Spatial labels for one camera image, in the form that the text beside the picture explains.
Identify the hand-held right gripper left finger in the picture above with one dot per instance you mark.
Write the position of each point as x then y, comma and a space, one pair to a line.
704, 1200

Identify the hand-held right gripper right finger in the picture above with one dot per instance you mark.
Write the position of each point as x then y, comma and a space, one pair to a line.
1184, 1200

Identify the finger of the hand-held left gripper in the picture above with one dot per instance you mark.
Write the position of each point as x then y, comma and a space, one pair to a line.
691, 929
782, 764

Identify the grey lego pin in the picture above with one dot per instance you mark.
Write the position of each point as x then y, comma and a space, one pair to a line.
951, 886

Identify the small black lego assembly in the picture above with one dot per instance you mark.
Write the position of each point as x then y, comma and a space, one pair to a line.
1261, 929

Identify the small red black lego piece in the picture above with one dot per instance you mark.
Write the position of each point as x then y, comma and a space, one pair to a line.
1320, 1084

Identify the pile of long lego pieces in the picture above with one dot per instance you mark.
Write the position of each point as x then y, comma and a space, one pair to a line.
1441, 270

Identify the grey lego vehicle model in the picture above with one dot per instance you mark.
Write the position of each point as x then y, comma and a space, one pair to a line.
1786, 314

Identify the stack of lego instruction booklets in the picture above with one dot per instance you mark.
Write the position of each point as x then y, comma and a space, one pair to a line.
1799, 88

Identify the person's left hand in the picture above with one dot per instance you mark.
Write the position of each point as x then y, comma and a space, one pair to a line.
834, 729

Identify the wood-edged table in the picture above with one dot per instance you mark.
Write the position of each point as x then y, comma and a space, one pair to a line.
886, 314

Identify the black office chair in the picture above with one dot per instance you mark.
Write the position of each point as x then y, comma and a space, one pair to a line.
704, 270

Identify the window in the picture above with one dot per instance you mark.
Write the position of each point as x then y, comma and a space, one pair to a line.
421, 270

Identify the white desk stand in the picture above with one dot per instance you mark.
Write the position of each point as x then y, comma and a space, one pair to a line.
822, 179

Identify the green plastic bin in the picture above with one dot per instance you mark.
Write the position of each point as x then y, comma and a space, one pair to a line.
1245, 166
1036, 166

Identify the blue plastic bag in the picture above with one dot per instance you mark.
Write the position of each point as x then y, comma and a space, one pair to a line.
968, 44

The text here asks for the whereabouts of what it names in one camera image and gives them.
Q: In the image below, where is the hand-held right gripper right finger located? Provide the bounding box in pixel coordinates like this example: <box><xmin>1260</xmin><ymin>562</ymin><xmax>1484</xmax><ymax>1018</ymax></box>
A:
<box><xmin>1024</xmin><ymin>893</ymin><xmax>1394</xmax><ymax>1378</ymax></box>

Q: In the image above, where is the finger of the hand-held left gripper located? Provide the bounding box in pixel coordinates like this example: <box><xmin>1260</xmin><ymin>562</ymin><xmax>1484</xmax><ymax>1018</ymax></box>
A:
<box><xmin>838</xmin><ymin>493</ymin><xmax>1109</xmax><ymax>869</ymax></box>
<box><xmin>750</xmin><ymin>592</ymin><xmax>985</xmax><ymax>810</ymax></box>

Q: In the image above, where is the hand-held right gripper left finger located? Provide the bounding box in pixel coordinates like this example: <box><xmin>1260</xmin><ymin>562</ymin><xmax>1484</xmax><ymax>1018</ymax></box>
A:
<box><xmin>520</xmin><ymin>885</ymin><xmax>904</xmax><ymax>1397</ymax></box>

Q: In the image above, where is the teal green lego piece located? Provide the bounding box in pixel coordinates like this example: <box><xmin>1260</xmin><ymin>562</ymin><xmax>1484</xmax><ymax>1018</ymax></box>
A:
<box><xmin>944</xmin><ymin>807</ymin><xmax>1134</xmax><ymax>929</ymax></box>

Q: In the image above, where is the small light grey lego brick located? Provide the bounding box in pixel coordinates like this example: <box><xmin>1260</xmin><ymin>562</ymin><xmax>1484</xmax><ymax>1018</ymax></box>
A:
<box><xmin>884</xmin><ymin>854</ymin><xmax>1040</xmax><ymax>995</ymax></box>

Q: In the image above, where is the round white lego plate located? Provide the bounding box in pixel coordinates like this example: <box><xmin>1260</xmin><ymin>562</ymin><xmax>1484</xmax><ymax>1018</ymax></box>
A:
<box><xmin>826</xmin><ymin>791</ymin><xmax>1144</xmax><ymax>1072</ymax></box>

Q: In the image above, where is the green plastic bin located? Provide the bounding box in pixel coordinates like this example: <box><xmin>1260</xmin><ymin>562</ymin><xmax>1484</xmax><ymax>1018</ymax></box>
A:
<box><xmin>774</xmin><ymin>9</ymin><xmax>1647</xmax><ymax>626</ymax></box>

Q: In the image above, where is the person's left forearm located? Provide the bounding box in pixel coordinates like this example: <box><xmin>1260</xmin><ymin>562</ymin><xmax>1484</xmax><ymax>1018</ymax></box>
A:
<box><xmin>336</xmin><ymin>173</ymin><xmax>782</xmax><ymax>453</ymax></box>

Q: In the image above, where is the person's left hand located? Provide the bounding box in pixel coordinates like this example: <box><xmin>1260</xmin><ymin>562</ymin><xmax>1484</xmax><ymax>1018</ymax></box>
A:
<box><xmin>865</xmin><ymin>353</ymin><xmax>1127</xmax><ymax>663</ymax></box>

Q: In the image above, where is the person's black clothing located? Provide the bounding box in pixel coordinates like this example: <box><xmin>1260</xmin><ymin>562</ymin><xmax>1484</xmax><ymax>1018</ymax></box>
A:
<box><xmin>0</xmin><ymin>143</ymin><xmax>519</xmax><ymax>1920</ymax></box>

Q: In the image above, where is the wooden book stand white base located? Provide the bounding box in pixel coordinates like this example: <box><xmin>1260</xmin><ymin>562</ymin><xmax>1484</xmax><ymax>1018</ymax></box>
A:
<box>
___
» **Requirement**
Going through the entries, return every line holding the word "text".

» **Written response**
Spatial labels for one camera image, in the form that the text beside the picture explains.
The text here asks for the whereabouts of what it names in one camera image and gives them.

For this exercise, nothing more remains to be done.